The  animosity is so bad that the children can't just simply let  by-gones-be-by-gones. They are 11-year-olds with lots of energy, creativity and  attitude. They devise a rather mature plan to settle their disputes. The  proposal is to build a snow fort and wage a war to capture it. At the end of  the winter break, the team who occupies the fort wins the war. All agree!

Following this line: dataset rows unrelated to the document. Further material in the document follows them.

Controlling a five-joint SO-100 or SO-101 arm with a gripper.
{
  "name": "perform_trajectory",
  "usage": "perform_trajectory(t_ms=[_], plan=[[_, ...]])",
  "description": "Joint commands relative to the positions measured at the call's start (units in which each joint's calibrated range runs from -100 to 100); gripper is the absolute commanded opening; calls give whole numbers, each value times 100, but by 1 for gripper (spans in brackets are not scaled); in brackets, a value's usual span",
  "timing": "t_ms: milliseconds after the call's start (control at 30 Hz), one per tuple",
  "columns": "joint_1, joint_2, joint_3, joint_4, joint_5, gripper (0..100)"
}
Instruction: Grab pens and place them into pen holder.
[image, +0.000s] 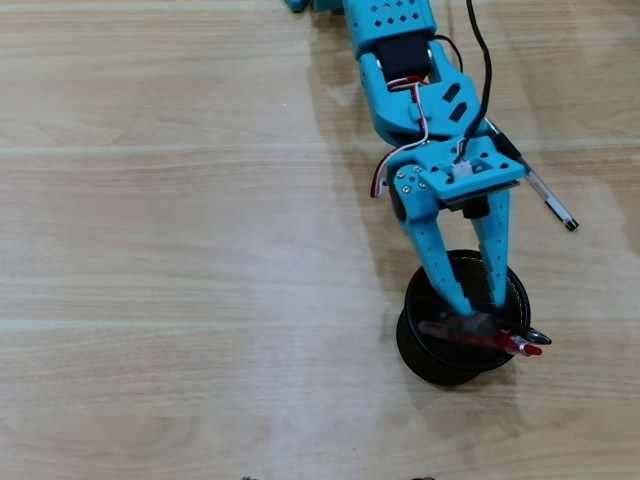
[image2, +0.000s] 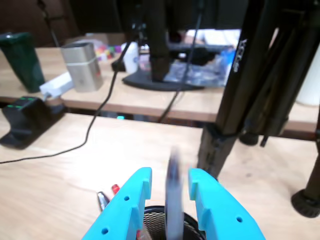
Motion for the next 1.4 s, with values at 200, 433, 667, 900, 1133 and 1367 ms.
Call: perform_trajectory(t_ms=[200,433,667,900,1133,1367], plan=[[-1,-336,-355,32,302,10],[-1017,-2019,-690,7243,1990,10],[-2171,-1452,-1079,9916,1185,10],[-2590,-32,-1107,8662,741,20],[-2735,779,-1116,7450,234,20],[-2783,1413,-1116,7381,30,16]])
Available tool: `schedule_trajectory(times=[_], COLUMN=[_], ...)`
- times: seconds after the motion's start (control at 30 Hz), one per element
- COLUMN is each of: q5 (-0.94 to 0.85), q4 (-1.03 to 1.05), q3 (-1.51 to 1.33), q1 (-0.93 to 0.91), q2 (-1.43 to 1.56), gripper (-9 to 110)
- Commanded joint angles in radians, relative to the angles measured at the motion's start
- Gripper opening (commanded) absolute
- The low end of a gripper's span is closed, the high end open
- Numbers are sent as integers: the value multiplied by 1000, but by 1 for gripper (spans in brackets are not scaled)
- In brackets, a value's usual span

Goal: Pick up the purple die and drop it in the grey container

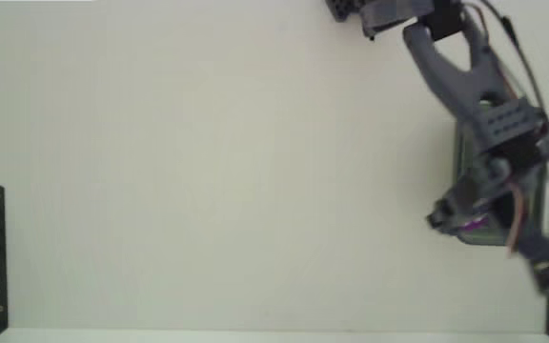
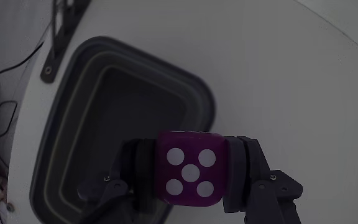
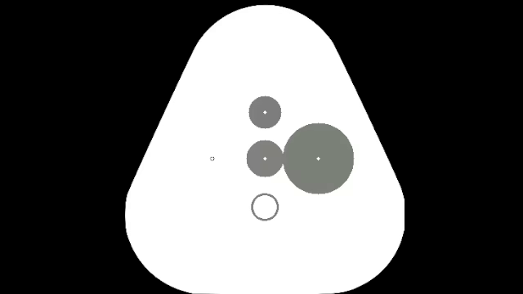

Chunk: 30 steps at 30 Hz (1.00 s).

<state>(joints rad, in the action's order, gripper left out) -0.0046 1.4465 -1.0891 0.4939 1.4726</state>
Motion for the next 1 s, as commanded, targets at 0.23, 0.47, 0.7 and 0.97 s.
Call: schedule_trajectory(times=[0.23,0.47,0.7,0.97], q5=[5,5,5,5], q4=[-20,-21,-21,-21], q3=[-51,-61,-61,-61], q1=[137,159,159,159], q2=[143,152,152,152], gripper=[59,59,59,59])
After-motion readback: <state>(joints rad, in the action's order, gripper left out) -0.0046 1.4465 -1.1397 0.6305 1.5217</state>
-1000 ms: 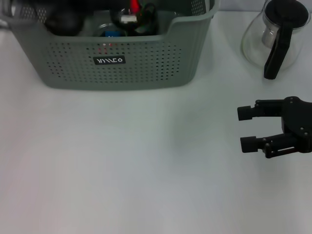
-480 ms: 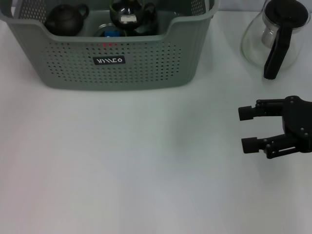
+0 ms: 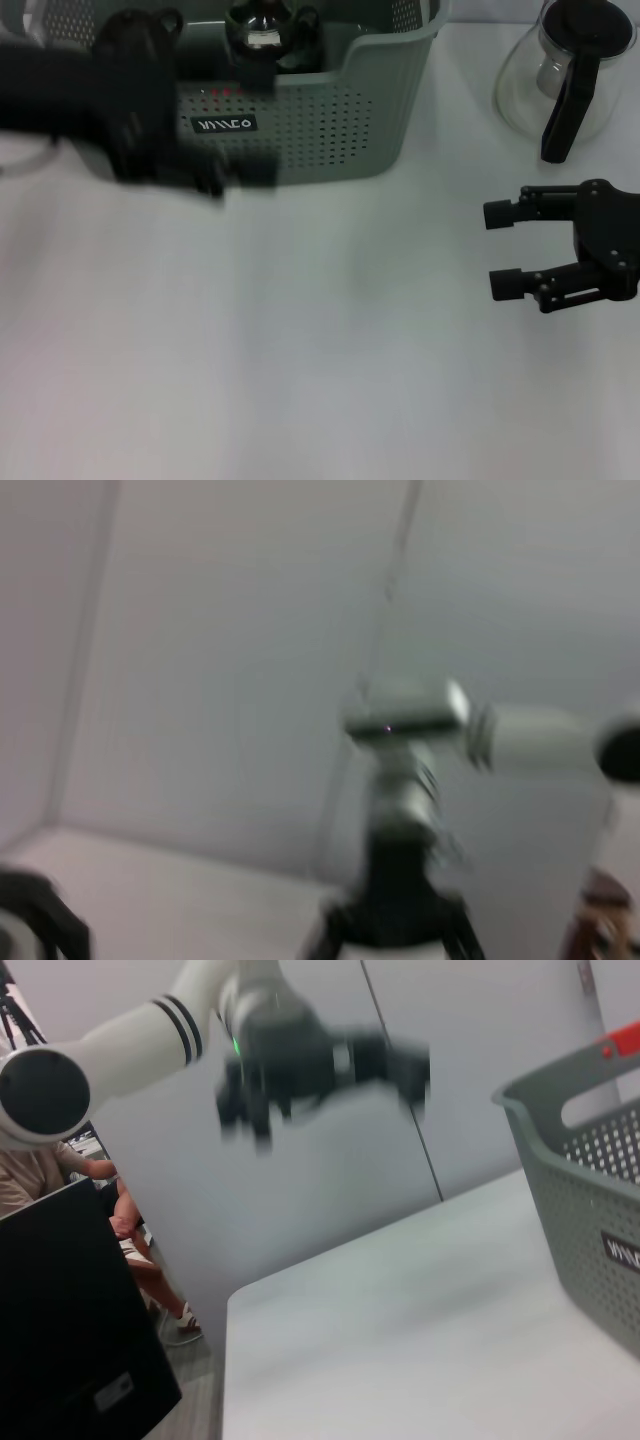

Two  weeks is a long time to be at odds with each other. Kids don't hold grudges  well or for very long because they simply like to play. And, want to play with  each other. Though mature in their idea to create and end childhood squabbles  amicably the lessons learned from their so called war will forever be a  deciding factor of their maturity. Actions of war have consequences. The  consequences the village kids are left to deal with are heavy life-altering  issues--most impressionable.*

*Parents  need to be ready to have conversations with your children on death and dying,  grieving a loss and the effects of war. You know you own child's emotional  capability. The mature material is not suitable for the very young child.